§ Exercise description
Each entry below should be printed exactly as given.

[Stored items from a collection]
..............................

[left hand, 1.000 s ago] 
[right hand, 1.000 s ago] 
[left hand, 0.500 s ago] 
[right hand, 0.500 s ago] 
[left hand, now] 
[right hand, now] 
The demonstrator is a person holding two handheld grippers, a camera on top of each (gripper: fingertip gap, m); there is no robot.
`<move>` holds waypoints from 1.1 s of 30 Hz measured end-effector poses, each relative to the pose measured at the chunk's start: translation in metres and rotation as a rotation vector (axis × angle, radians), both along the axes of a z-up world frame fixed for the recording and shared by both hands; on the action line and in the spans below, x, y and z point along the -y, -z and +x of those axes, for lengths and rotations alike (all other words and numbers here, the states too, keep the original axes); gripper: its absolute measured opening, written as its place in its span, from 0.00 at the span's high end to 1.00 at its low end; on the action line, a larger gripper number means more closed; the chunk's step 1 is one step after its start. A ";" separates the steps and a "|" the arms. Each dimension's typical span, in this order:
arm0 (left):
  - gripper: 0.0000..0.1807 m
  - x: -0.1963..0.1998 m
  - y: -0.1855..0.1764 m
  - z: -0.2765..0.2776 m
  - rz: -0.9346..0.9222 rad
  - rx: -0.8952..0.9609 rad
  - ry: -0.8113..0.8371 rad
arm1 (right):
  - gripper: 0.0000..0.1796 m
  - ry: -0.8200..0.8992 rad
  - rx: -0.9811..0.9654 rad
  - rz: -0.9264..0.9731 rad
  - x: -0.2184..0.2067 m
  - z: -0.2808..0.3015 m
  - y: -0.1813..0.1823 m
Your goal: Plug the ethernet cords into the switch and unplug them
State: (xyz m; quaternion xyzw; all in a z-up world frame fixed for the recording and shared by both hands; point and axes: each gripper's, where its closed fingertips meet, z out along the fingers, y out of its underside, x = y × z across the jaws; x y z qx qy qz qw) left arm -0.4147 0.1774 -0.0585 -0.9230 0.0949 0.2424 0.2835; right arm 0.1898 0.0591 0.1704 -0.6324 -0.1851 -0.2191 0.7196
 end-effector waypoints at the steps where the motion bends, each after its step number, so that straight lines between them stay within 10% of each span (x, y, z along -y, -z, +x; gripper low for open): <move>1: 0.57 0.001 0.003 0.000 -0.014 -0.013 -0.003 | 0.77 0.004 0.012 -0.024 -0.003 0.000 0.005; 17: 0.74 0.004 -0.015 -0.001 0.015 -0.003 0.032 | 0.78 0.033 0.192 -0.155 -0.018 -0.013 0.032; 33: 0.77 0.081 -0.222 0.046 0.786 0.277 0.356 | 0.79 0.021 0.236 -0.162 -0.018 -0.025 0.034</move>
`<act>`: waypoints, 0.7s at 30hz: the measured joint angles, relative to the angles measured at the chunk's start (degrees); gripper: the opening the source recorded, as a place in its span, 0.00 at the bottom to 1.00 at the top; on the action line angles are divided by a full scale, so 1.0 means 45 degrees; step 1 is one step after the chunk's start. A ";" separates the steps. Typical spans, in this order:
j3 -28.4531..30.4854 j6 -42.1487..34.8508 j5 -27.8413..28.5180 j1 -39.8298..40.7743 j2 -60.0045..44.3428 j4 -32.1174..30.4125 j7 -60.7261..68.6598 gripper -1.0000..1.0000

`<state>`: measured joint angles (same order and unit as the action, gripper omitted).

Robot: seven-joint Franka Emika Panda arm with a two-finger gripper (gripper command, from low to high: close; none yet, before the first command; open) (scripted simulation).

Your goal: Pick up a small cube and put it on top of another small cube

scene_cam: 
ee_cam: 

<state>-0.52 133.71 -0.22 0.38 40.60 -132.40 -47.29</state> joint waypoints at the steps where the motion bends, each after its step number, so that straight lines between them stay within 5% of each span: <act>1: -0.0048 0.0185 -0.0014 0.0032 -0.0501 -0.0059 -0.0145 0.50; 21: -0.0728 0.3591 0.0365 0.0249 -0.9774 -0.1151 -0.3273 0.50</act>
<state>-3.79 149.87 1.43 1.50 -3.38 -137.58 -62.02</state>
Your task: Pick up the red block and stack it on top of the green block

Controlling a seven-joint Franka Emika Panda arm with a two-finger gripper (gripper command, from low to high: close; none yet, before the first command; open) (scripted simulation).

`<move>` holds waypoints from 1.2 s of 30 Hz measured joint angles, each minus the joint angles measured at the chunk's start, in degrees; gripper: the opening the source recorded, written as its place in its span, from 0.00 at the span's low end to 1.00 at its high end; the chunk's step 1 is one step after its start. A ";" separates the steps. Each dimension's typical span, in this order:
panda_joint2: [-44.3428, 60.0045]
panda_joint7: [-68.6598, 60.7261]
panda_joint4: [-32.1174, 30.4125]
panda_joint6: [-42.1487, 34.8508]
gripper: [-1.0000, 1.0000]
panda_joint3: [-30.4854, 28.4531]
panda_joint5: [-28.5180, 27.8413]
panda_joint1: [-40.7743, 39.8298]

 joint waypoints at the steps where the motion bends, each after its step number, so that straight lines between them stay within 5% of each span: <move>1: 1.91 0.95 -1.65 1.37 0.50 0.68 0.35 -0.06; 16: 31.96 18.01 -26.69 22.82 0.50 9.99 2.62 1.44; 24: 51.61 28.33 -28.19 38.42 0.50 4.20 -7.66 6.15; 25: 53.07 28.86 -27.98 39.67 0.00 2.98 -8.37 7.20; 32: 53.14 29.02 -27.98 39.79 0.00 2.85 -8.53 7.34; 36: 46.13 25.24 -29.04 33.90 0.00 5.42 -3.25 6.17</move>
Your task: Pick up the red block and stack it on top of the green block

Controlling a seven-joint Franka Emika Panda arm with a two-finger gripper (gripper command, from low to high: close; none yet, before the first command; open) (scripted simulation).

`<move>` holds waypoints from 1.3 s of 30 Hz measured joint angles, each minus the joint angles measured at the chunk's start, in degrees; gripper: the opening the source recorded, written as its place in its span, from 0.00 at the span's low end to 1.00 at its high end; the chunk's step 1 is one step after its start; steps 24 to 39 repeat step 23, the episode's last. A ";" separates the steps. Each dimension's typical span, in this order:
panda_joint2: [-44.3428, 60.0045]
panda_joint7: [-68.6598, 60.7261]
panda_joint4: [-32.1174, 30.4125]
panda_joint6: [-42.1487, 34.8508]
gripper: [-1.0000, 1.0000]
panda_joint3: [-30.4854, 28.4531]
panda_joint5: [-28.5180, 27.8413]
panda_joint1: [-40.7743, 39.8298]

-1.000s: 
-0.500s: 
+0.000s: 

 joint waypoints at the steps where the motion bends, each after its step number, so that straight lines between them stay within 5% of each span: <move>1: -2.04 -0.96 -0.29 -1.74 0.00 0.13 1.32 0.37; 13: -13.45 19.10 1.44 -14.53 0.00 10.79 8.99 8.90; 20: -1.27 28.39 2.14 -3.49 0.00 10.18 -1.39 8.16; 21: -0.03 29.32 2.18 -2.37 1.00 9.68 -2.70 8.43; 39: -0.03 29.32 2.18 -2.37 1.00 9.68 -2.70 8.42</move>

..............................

§ Written response
[left hand, 1.000 s ago] 
[right hand, 1.000 s ago] 
[left hand, 0.500 s ago] 
[right hand, 0.500 s ago] 
[left hand, now] 
[right hand, now] 
The demonstrator is a person holding two handheld grippers, a camera on top of each (gripper: fingertip gap, m); there is no robot.
`<move>` holds waypoints from 1.1 s of 30 Hz measured end-effector poses, each relative to the pose measured at the chunk's start: translation in metres and rotation as a rotation vector (axis × angle, radians), both along the axes of a z-up world frame fixed for the recording and shared by both hands; on the action line and in the spans below, x, y and z point along the -y, -z and +x of those axes, for lengths and rotations alike (all other words and numbers here, the states too, keep the original axes); gripper: its absolute measured opening, written as its place in its span, from 0.00 at the span's high end to 1.00 at its low end; on the action line, a larger gripper number means more closed; the chunk's step 1 is one step after its start. A ";" separates the steps and a "|" the arms. Each dimension's typical span, in this order:
arm0 (left):
  - gripper: 0.0000..0.1807 m
  - x: -0.1963..0.1998 m
  - y: -0.1855..0.1764 m
  - z: -0.2765..0.2776 m
  - rz: -0.9346..0.9222 rad
  - rx: -0.8952..0.9609 rad
  - ry: -0.8113..0.8371 rad
arm1 (right):
  - gripper: 0.0000..0.1796 m
  - ry: -0.8200..0.8992 rad
  - rx: -0.9811..0.9654 rad
  - rz: -0.9264..0.9731 rad
  - x: -0.2184..0.2067 m
  - z: -0.2808..0.3015 m
  - y: -0.1813..0.1823 m
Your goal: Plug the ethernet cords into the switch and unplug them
State: (xyz m; quaternion xyzw; all in a z-up world frame fixed for the recording and shared by both hands; point and axes: each gripper's, where its closed fingertips meet, z out along the fingers, y out of its underside, x = y × z across the jaws; x y z qx qy qz qw) left arm -0.4147 0.1774 -0.0585 -0.9230 0.0949 0.2424 0.2835; right arm 0.1898 0.0591 0.1704 -0.6324 -0.1851 -0.2191 0.7196
 end-effector waypoints at the steps where the motion bends, each after its step number, so that straight lines between them stay within 10% of each span (x, y, z along -y, -z, +x; gripper low for open): <move>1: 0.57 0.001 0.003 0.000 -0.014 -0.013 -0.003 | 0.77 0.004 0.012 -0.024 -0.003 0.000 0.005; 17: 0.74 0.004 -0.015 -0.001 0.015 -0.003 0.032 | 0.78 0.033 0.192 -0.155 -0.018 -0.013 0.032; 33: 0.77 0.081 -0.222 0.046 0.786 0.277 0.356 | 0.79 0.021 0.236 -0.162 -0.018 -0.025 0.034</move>
`<act>`: waypoints, 0.7s at 30hz: the measured joint angles, relative to the angles measured at the chunk's start (degrees); gripper: the opening the source recorded, as a place in its span, 0.00 at the bottom to 1.00 at the top; on the action line angles are divided by a full scale, so 1.0 means 45 degrees; step 1 is one step after the chunk's start. A ";" separates the steps. Typical spans, in this order:
j3 -28.4531..30.4854 j6 -42.1487..34.8508 j5 -27.8413..28.5180 j1 -39.8298..40.7743 j2 -60.0045..44.3428 j4 -32.1174..30.4125 j7 -60.7261..68.6598 gripper -1.0000..1.0000

`<state>`: measured joint angles (same order and unit as the action, gripper omitted).

Robot: seven-joint Franka Emika Panda arm with a two-finger gripper (gripper command, from low to high: close; none yet, before the first command; open) (scripted simulation).

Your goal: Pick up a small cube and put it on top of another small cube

scene_cam: 
ee_cam: 

<state>-0.52 133.71 -0.22 0.38 40.60 -132.40 -47.29</state> joint waypoints at the steps where the motion bends, each after its step number, so that straight lines between them stay within 5% of each span: <act>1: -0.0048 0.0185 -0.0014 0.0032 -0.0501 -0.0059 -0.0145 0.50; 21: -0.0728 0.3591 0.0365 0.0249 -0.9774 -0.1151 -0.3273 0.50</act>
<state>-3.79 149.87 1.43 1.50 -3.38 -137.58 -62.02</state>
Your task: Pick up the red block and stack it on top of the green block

Controlling a seven-joint Franka Emika Panda arm with a two-finger gripper (gripper command, from low to high: close; none yet, before the first command; open) (scripted simulation).

`<move>` holds waypoints from 1.2 s of 30 Hz measured joint angles, each minus the joint angles measured at the chunk's start, in degrees; gripper: the opening the source recorded, written as its place in its span, from 0.00 at the span's low end to 1.00 at its high end; the chunk's step 1 is one step after its start. A ";" separates the steps. Each dimension's typical span, in this order:
panda_joint2: [-44.3428, 60.0045]
panda_joint7: [-68.6598, 60.7261]
panda_joint4: [-32.1174, 30.4125]
panda_joint6: [-42.1487, 34.8508]
gripper: [-1.0000, 1.0000]
panda_joint3: [-30.4854, 28.4531]
panda_joint5: [-28.5180, 27.8413]
panda_joint1: [-40.7743, 39.8298]

 joint waypoints at the steps where the motion bends, each after its step number, so that straight lines between them stay within 5% of each span: <move>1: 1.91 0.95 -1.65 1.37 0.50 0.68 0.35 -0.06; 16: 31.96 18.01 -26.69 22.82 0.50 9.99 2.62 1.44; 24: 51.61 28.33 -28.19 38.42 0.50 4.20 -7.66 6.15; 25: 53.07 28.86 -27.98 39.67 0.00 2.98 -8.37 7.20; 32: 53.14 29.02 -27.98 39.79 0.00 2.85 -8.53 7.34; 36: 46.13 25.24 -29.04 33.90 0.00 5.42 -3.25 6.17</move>
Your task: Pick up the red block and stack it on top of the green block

Controlling a seven-joint Franka Emika Panda arm with a two-finger gripper (gripper command, from low to high: close; none yet, before the first command; open) (scripted simulation).

`<move>` holds waypoints from 1.3 s of 30 Hz measured joint angles, each minus the joint angles measured at the chunk's start, in degrees; gripper: the opening the source recorded, written as its place in its span, from 0.00 at the span's low end to 1.00 at its high end; the chunk's step 1 is one step after its start; steps 24 to 39 repeat step 23, the episode's last. A ";" separates the steps. Each dimension's typical span, in this order:
panda_joint2: [-44.3428, 60.0045]
panda_joint7: [-68.6598, 60.7261]
panda_joint4: [-32.1174, 30.4125]
panda_joint6: [-42.1487, 34.8508]
gripper: [-1.0000, 1.0000]
panda_joint3: [-30.4854, 28.4531]
panda_joint5: [-28.5180, 27.8413]
panda_joint1: [-40.7743, 39.8298]

-1.000s: 
-0.500s: 
+0.000s: 

 joint waypoints at the steps where the motion bends, each after its step number, so that straight lines between them stay within 5% of each span: <move>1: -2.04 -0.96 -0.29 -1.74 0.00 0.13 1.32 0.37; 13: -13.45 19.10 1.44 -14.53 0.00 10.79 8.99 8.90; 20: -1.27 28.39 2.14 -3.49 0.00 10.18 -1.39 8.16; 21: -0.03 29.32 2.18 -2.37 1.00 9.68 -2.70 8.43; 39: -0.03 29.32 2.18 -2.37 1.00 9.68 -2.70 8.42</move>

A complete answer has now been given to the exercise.